◆ What to do: Filter the listing so that only lines with the word "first" remain.

:: Supplied material

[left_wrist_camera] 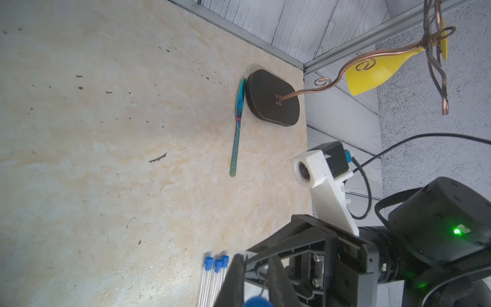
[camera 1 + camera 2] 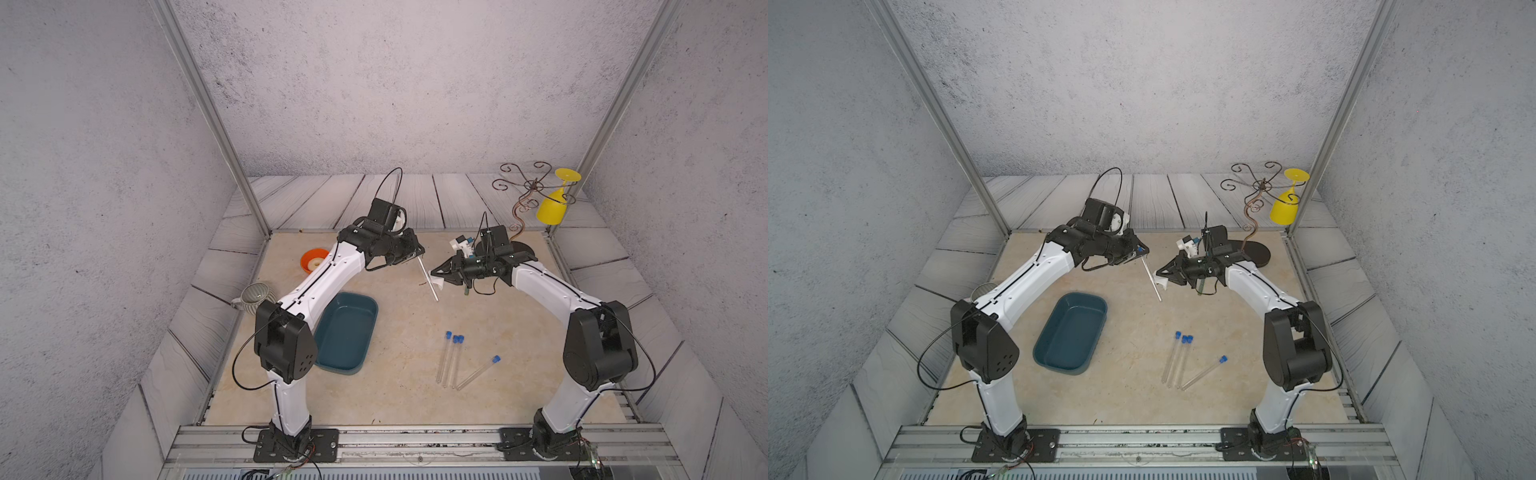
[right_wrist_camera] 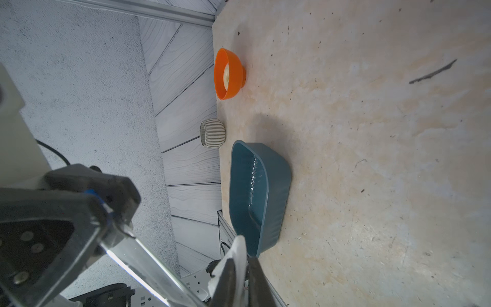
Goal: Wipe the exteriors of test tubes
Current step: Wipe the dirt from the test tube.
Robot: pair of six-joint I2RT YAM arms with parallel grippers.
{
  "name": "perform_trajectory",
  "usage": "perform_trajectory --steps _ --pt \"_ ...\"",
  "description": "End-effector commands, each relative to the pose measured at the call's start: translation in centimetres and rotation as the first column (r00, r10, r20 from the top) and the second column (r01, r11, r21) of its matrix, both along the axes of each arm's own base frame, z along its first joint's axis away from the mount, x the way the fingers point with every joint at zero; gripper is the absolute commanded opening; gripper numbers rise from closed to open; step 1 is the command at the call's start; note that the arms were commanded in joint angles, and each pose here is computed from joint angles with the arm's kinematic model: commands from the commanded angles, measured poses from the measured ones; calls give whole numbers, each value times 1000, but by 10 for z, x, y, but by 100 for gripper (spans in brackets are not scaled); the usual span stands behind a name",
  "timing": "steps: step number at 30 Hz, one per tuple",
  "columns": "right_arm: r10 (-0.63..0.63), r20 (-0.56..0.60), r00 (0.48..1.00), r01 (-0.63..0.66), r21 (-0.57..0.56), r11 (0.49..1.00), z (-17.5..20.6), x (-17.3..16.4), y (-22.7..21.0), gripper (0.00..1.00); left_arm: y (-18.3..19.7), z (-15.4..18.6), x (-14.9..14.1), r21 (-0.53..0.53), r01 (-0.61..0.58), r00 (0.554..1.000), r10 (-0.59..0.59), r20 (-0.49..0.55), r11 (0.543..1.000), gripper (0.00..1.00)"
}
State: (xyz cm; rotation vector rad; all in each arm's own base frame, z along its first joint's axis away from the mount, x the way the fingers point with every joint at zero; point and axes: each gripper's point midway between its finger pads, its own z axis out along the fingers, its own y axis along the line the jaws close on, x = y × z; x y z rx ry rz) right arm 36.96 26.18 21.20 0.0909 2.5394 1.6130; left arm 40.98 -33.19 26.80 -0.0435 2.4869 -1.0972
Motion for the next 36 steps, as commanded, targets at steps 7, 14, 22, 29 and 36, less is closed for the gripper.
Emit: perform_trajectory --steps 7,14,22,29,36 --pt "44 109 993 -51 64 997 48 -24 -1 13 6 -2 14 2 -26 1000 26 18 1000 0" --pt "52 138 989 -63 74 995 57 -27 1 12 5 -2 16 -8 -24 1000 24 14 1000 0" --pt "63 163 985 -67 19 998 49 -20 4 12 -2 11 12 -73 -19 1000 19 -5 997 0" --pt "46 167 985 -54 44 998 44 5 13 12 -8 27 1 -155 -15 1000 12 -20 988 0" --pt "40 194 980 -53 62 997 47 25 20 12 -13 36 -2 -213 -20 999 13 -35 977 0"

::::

◆ Task result:
  "description": "End-effector commands, each relative to the pose measured at the call's start: translation in centimetres and rotation as the first column (r00, r10, r20 from the top) and the second column (r01, r11, r21) of its matrix, both along the axes of each arm's own base frame, z along its first joint's axis away from the mount, x the way the fingers point with every joint at zero; gripper is the absolute commanded opening; gripper numbers rise from closed to open; step 1 is the command at the call's start; note that the arms were commanded in joint angles, and each pose here is computed from joint angles with the arm's kinematic model: commands from the commanded angles, measured poses from the measured ones; calls give whole numbers, each value times 1000, but by 10 for z, x, y, but by 100 for gripper (spans in brackets are not scaled); the usual span stands behind a name",
State: (xyz cm; rotation vector rad; all in each arm's own base frame, z along its first joint's axis away from the mount, x the way the fingers point with every joint at zero; point and axes: each gripper's point midway between its finger pads, its own z axis out along the fingers, its own y axis along the line the jaws close on, x = y × z; x y z rx ry rz) right arm 36.96 26.18 21.20 0.0909 2.5394 1.6130; left arm 40.98 -33.19 26.80 -0.0435 2.4869 -1.0972

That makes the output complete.